Functional annotation and lncRNAs-miRNA-mRNAs interaction network construction

To explore the functions of lncRNAs in soybean development, we predicted the cis-target genes of lncRNAs. The enrichment of predicted genes in cellular component, molecular function, and biological process was analyzed using the Gene Ontology (GO) database (http://www.geneontology.org). The pathway analysis of potentially differently expressed genes used the Kyoto Encyclopedia of Genes and Genomes (KEGG) database (http://www.genome.jp/kegg/)42. The lncRNAs-miRNAs-mRNAs network was constructed using Cytoscape (version 3.7.0)43.

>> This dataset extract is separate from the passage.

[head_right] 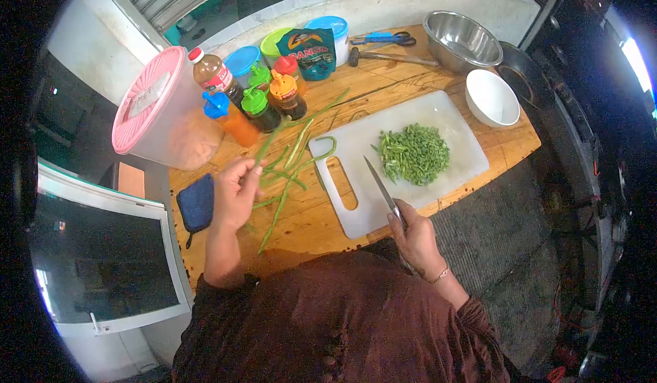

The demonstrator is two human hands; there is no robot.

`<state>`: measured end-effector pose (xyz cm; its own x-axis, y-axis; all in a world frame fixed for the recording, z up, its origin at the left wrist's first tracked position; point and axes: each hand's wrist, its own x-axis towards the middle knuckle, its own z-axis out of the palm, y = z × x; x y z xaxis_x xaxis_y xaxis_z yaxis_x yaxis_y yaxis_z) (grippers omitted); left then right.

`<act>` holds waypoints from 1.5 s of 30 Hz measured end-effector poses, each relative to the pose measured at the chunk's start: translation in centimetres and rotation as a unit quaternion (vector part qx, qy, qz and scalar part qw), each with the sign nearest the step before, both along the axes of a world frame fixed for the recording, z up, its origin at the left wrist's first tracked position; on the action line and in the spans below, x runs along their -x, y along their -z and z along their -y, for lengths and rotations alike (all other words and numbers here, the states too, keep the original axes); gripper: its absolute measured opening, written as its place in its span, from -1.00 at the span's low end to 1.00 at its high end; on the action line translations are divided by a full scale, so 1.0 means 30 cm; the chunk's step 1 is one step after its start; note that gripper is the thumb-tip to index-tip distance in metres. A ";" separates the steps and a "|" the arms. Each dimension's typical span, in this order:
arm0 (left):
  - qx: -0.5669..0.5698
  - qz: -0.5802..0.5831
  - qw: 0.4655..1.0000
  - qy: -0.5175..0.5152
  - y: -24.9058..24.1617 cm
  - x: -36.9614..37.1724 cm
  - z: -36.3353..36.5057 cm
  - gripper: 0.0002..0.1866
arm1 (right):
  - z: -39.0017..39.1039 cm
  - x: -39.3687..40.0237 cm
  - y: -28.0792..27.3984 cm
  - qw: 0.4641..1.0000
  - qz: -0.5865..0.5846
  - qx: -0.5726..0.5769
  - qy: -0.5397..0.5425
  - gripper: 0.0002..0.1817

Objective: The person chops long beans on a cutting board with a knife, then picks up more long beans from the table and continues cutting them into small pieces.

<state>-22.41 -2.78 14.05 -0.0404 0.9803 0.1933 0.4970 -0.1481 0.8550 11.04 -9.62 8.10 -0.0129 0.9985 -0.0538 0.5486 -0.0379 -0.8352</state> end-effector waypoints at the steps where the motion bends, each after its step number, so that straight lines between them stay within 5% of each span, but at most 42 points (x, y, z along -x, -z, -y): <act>1: 0.017 -0.002 1.000 -0.004 0.016 -0.033 0.012 -0.87 | -0.003 -0.005 0.008 1.000 0.000 -0.009 -0.004 -0.65; 10: -0.060 -0.194 0.976 0.081 0.202 -0.303 0.026 -0.73 | 0.001 -0.061 0.028 0.998 0.041 0.041 -0.036 -0.65; 14: 0.007 -0.275 0.953 0.129 0.292 -0.352 0.031 -0.71 | 0.008 -0.061 0.057 0.996 0.082 0.017 -0.034 -0.61; 23: -0.107 -0.214 0.959 0.152 0.303 -0.455 -0.062 -0.79 | 0.016 -0.042 0.040 0.997 0.071 -0.019 0.000 -0.60; 29: -0.084 -0.195 0.969 0.130 0.375 -0.492 -0.097 -0.82 | 0.046 -0.036 0.071 0.997 0.059 -0.040 -0.001 -0.60; 35: 0.133 0.019 0.984 0.117 0.300 -0.499 -0.109 -0.76 | 0.048 -0.047 0.054 0.997 0.051 -0.050 0.013 -0.57; 45: -0.074 -0.134 0.982 0.111 0.408 -0.558 -0.103 -0.74 | 0.052 0.054 0.122 0.959 0.274 -0.072 -0.014 -0.30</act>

Quantitative real-time PCR validation

To verify the sequencing results, qRT-PCR was performed to detect the expression levels of lncRNAs, miRNAs and target genes in soybean pods of different groups. Total RNAs of young soybean pods in four stages were extracted using the above methods. They were reverse-transcribed using the UEIris II RT-PCR System with dsDNase (Code R2028, US Everbright Inc., Suzhou, China). Fast Super EvaGreen qPCR Master Mix (Code S2008, US Everbright Inc., Suzhou, China) was used for the qRT-PCR. The qRT-PCR conditions were as follows, initial 3-min denaturation at 95 °C, followed by 40 cycles of 30 s denaturation at 95 °C, 30 s at an appropriate annealing temperature and 30 s extension at 72 °C, followed by a 10 min final extension at 72 °C. All the reactions were performed with three replicates. The relative gene expression values were calculated using the 2−ΔΔCT method44.